**Data segment:**
◆ ◆ ◆ ◆
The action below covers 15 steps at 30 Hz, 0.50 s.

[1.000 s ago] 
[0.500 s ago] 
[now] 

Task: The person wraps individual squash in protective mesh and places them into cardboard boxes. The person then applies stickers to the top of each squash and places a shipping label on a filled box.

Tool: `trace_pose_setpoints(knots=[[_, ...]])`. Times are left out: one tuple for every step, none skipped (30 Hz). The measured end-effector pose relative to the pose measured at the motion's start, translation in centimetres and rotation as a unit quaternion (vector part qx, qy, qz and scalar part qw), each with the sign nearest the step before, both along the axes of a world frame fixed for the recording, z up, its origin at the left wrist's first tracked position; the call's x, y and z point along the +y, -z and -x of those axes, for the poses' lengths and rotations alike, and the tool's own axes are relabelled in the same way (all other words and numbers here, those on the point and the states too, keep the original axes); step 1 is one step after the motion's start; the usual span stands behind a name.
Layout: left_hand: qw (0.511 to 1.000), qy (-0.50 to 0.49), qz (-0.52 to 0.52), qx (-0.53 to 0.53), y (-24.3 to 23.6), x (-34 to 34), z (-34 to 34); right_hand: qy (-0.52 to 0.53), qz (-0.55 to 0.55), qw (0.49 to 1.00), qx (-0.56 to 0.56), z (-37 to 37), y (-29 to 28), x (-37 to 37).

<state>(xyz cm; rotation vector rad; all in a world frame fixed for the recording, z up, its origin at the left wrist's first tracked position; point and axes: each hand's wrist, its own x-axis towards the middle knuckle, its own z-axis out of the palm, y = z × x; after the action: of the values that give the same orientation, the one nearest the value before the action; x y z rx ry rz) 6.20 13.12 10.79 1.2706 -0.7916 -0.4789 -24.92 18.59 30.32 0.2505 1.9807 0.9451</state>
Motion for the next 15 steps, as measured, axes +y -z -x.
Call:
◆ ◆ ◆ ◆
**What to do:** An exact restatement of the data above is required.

**Answer area:**
The action below covers 15 steps at 30 Hz, 0.50 s.

[1.000 s ago] 
[0.500 s ago] 
[now] 

Task: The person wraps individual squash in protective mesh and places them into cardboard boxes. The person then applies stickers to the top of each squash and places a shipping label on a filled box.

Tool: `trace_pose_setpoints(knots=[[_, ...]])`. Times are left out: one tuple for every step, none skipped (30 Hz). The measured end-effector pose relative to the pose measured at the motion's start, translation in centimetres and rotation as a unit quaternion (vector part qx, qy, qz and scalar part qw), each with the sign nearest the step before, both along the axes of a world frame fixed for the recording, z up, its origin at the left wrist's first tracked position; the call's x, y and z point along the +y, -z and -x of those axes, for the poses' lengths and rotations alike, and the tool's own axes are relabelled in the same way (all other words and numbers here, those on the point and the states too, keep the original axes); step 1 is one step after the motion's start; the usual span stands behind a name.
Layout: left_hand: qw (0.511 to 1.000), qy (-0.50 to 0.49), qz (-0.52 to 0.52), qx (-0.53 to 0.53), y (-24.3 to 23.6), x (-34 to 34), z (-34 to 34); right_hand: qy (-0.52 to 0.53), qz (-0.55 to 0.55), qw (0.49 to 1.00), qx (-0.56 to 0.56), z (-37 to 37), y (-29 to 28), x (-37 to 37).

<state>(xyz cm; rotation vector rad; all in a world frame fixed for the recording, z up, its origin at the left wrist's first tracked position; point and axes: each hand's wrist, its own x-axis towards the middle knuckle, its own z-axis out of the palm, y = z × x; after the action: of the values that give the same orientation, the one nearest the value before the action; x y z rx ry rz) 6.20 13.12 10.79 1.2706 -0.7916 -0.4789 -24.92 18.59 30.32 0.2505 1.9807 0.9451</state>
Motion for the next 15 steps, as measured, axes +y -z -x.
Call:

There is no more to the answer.